CSE 575 Logistic Regression, Intuition

This post is going to share some of my own thoughts on the concept of logistic regression. Notice it is not going to be superbly rigid, but rather I’d like build up some intuition.

Understanding the hypothethis

First of all, logistic regression comes hand in hand with linear regression.

Inspired by UCI Wine dataset, let’s imagine we want estimate the price of each single bottle of wine given its feature stats (e.g. alcohol, color intensity, and such). We assume the result price depends on a linear relationship regarding each feature, and we’d like to use such a linear function so that we can estimate the price given a single wine datum in future. Intuitively, we can write down this weighted sum equation given a n-feature bottle data $X = (x_1, x_2, ... , x_n)$ :

$\begin{equation*} \begin{aligned} Price = w_0 + w_1x_1 + w_2x_2 + ... + w_nx_n \end{aligned} \end{equation*}$

where $w_0$ is the bias, or essentially the base price for each bottle. Each single scalar weight give outs which feature matters more to affect the final price of the wine.

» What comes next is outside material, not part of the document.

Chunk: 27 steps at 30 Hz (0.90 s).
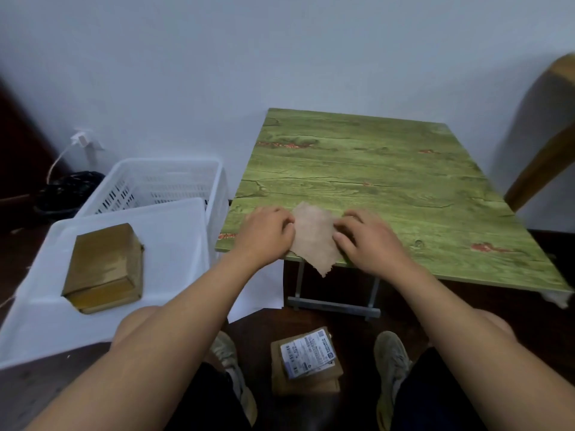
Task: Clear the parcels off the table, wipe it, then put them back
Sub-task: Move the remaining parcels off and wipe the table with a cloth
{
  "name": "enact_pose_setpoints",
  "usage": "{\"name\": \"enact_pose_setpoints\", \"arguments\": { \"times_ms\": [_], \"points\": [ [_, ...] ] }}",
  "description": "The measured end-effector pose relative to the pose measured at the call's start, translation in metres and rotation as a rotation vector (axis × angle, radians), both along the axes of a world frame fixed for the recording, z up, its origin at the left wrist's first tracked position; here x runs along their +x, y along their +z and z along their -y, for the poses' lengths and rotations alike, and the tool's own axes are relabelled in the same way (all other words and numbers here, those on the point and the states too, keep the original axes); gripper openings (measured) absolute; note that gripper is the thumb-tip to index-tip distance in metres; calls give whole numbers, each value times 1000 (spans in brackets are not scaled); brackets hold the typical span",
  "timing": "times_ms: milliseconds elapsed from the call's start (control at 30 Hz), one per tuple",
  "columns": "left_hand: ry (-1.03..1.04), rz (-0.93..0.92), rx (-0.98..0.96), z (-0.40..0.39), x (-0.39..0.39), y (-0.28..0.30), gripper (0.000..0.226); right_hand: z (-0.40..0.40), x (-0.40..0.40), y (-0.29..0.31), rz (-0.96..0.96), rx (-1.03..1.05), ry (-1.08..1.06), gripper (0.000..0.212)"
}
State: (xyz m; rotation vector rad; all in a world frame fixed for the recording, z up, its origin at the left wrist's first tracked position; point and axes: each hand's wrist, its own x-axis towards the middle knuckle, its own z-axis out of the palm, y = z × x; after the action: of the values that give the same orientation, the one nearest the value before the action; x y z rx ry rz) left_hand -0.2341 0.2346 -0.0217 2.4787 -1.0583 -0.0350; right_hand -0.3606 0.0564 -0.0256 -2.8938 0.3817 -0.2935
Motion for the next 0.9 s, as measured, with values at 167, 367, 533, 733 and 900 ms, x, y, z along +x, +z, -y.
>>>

To put it more generalized, we name the aforementioned weight sum a linear regression hypothesis, and the weights its parameters. The hypothesis offers a specific measure to describe your data tuned by the parameters.

$\begin{equation*} \begin{aligned} h_w(X) = w_0 + w_1x_1 + w_2x_2 + ... + w_nx_n \\ = \sum_{i=0}^{n} w_ix_i = w^TX {\hspace{1cm}} where \space x_0 = 1 \end{aligned} \end{equation*}$

Projecting the hypothethis

We use logistic regresssion to tackle classification. In a simple scenario, we only consider 0-1 classification/binomial classification.

What does the s-shaped function mean? The logistic function, or the $sigmoid(x)$ function projects the continuous x fairly into the range of $(0, 1)$ , meanwhile the fucntion is differentiable. So if we can tune the hypothesis’ parameters well enough, we may eventually have the hypothesis aligned with the classification probabilities. In other words, the linear hypothesis result can be projected as a probability of a class given the data.

Thus the logistic hypothethis can be understood as a layer of projection above corresponding to the linear regression hypothesis.

$\begin{equation*} \begin{aligned} sigmoid(z) = \sigma(z) = \frac{1}{1+e^{-z}} \end{aligned} \end{equation*}$

where

$\begin{equation*} \begin{aligned} z = h_w(X) = \sum_{i=0}^{n} w_ix_i \end{aligned} \end{equation*}$

Hence the logistic regression hypothesis g(X)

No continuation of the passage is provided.